Effects of Immediate Biochemcial Environments on the Structure and Function of Aortic Elastin

直接生化环境对主动脉弹性蛋白结构和功能的影响

• 批准号: 1100791
• 负责人: Yanhang Zhang
• 金额: $ 37万
• 依托单位: Trustees of Boston University
• 依托单位国家: 美国
• 项目类别: Standard Grant
• 财政年份: 2011
• 资助国家: 美国
• 起止时间: 2011-05-01 至 2015-04-30
• 项目状态: 已结题
• 来源: https://www.nsf.gov/awardsearch/showAward?AWD_ID=1100791&HistoricalAwards=false
• 关键词: Effects; Immediate; Biochemcial; Environments; Structure

The research objective of this award is to study the structural and functional changes of elastin due to in vitro elastin lipid interactions and glycation. As one of the major structural proteins of the body, elastin is essential to accommodate physiological deformation and provide elastic support for blood vessels. Elastin is remarkably long lived, but it can suffer damage from the cumulative effects of chemical exposure. End products or side chain modifications resulting from elastin lipid interactions and glycation compromise the mechanical properties of elastin by altering elastin's mobility. Changes in the elastic and viscoelastic properties of aortic elastin due to the effects of immediate biochemical environments will be studied. The molecular basis of possible intra- and extrafibrillar compartment changes will be explored using Raman and FT-IR microspectroscopy. A multi-scale mechanobiological constitutive model will be created to incorporate the effects of mechanical loading and biochemical environment in predicting the macroscopic elastic and viscoelastic properties of elastin. Results from these studies will advance our understanding of the role of elastin mechanics in vascular remodeling. Changes in the mechanical properties of elastin have important medical and physiological consequences. Many pathological conditions involve significant remodeling of elastin and thus altered mechanical and physiochemical functions of tissues. Knowledge of the relationship between molecular level alterations and elastin's mechanical functionality is integral to understanding its performance in living biological systems. The broad interdisciplinary nature of this project will greatly benefit the undergraduate/graduate students trained through this project. Research results will be disseminated through journal publications and conference presentations, and will also be incorporated into undergraduate/graduate teaching. We plan to integrate several engineering activities into the outreach programs at Boston University. The goal is to help young women students build self-confidence and a love for science and engineering.

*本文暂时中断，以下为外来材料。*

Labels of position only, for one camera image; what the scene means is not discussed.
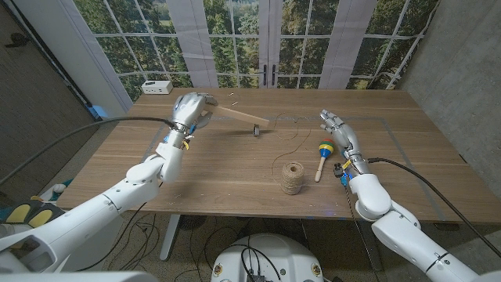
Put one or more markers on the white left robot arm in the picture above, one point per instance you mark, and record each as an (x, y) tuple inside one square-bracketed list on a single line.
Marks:
[(78, 223)]

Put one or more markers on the blue floor object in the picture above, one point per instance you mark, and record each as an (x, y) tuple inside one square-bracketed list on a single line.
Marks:
[(98, 111)]

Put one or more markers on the jute twine spool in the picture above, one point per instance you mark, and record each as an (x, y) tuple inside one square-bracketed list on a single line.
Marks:
[(292, 178)]

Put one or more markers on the wooden clothes hanger with clips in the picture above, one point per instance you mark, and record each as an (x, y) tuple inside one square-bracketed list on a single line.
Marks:
[(242, 114)]

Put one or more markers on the white teal floor object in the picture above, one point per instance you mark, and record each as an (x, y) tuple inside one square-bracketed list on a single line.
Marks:
[(58, 188)]

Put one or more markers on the white power strip box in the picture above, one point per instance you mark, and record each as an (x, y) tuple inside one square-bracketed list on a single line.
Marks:
[(156, 87)]

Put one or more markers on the rainbow striped wooden maraca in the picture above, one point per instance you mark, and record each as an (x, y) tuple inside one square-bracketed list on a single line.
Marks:
[(326, 148)]

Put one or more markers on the black yellow foot pedal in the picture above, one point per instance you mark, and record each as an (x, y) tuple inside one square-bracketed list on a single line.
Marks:
[(23, 213)]

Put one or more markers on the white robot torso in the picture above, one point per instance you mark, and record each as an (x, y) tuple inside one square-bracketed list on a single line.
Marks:
[(270, 258)]

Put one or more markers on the printed forest window backdrop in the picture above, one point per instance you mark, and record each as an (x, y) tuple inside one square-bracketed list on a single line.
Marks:
[(235, 39)]

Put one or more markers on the white table leg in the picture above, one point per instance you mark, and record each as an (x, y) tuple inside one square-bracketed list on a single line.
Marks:
[(170, 239)]

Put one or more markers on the black wall hook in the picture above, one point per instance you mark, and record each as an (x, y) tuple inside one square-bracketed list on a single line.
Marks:
[(17, 39)]

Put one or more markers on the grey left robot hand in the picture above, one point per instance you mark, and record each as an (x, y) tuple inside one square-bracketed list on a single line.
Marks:
[(189, 109)]

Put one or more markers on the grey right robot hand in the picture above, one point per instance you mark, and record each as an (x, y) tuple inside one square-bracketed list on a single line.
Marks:
[(344, 135)]

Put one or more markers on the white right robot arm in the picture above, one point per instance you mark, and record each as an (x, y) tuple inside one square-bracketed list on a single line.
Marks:
[(411, 243)]

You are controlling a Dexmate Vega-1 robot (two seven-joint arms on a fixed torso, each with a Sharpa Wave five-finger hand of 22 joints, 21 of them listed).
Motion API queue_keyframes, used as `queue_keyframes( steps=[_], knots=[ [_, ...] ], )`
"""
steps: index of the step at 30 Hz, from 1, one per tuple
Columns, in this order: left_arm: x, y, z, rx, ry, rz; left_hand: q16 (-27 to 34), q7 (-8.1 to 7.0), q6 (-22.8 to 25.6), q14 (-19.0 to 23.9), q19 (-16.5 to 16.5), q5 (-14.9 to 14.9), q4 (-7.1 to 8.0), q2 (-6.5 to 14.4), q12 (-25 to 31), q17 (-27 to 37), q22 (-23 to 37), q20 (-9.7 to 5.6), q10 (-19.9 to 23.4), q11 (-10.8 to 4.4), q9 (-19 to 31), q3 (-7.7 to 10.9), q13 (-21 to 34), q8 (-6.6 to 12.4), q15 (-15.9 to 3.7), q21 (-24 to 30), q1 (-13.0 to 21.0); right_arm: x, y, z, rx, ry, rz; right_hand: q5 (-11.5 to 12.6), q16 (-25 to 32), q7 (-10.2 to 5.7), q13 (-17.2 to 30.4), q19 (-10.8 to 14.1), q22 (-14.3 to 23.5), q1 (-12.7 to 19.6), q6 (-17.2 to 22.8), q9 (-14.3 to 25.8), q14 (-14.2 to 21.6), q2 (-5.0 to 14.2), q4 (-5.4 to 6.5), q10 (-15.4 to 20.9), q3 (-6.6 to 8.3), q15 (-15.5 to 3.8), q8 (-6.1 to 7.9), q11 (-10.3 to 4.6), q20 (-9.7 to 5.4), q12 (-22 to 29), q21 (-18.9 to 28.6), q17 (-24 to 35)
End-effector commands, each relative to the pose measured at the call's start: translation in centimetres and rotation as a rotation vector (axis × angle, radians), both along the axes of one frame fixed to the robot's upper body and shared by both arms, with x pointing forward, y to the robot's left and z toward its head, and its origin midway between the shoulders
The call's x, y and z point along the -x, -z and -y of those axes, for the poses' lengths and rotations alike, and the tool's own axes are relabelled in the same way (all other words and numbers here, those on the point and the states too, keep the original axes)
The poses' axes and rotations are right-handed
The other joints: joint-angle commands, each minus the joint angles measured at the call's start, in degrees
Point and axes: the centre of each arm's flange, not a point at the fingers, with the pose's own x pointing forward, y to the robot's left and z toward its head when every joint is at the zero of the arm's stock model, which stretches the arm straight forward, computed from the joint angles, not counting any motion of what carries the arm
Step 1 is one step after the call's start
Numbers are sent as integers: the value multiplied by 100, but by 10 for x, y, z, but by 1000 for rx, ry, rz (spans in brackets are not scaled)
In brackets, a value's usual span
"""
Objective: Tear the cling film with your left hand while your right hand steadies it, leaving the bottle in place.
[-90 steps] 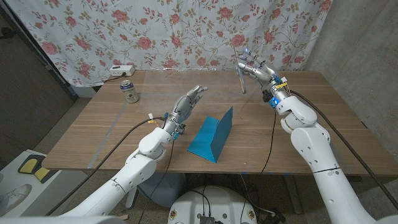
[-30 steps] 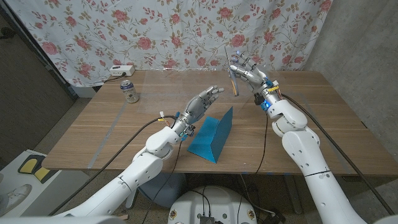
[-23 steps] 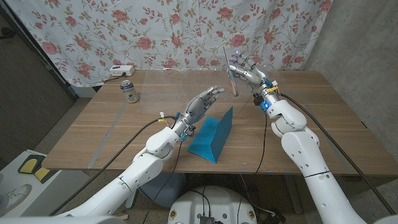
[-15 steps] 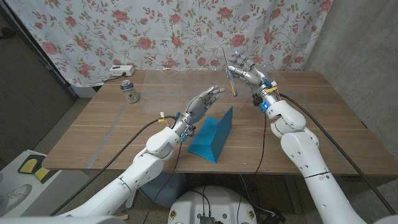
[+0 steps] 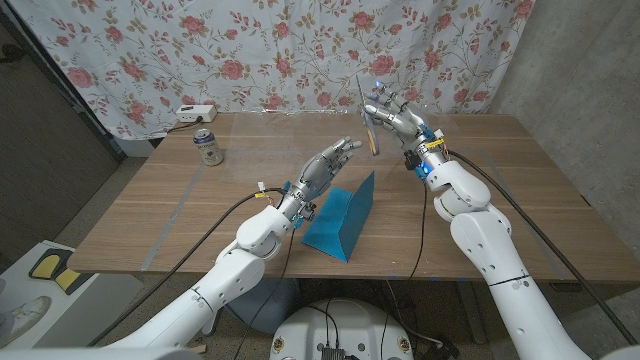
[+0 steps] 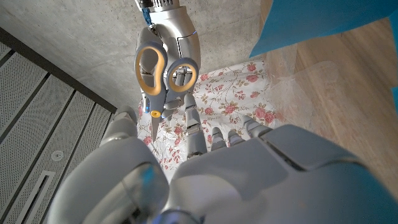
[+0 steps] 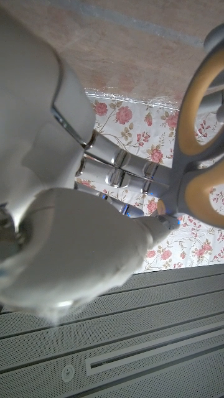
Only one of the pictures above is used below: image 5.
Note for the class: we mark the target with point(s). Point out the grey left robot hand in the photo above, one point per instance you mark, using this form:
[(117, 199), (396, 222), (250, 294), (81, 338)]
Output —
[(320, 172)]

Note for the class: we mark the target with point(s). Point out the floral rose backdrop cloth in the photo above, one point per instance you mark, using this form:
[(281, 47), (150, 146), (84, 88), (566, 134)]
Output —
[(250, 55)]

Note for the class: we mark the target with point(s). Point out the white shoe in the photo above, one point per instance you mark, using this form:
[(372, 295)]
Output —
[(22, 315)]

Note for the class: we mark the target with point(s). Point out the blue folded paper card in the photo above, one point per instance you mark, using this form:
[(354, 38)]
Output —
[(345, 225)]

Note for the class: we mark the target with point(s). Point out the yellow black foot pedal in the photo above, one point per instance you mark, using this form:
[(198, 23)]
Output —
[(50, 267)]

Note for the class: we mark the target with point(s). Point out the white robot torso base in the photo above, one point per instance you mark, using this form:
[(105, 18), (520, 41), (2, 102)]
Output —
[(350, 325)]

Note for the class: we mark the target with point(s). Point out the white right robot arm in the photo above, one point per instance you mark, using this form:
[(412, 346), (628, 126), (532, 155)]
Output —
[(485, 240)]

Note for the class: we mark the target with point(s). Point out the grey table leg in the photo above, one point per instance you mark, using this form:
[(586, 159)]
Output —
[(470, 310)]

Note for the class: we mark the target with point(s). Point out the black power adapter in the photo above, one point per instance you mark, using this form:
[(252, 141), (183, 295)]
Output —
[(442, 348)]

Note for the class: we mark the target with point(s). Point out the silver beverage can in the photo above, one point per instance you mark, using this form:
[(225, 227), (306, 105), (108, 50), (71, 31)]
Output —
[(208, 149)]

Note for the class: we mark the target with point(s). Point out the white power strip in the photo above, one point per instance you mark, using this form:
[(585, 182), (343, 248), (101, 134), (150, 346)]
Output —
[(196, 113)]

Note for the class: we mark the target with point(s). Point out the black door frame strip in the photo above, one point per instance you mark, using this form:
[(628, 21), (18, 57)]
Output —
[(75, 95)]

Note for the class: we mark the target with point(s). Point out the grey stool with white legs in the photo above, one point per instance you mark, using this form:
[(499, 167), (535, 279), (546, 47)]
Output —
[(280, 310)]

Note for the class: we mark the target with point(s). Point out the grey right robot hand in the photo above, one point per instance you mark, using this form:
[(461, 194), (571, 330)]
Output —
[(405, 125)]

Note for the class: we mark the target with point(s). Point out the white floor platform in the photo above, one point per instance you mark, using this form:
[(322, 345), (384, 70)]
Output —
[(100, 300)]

该奖项的研究目标是研究由于体外弹性蛋白脂质相互作用和糖化而导致的弹性蛋白的结构和功能变化。弹性蛋白是人体的主要结构蛋白之一，对适应生理变形和为血管提供弹性支撑至关重要。弹性蛋白的寿命非常长，但它可能会受到化学暴露的累积效应的损害。由弹性蛋白脂质相互作用和糖基化引起的终产物或侧链修饰通过改变弹性蛋白的流动性而损害弹性蛋白的机械性质。将研究由于直接生物化学环境的影响而引起的主动脉弹性蛋白的弹性和粘弹性性质的变化。可能的内和外原纤维室的变化的分子基础将探讨使用拉曼和傅立叶变换红外显微光谱。一个多尺度的力学生物本构模型将被创建，将机械载荷和生化环境的影响，在预测的宏观弹性和粘弹性弹性蛋白。这些研究的结果将促进我们对弹性蛋白力学在血管重塑中的作用的理解。弹性蛋白的机械性质的变化具有重要的医学和生理后果。许多病理状况涉及弹性蛋白的显著重塑，从而改变组织的机械和生理化学功能。分子水平的改变和弹性蛋白的机械功能之间的关系的知识是不可或缺的，以了解其在活的生物系统中的性能。该项目广泛的跨学科性质将大大有利于通过该项目培养的本科生/研究生。研究成果将通过期刊出版物和会议报告传播，并将纳入本科/研究生教学。我们计划将几项工程活动整合到波士顿大学的外展计划中。其目标是帮助年轻女学生建立自信和对科学和工程的热爱。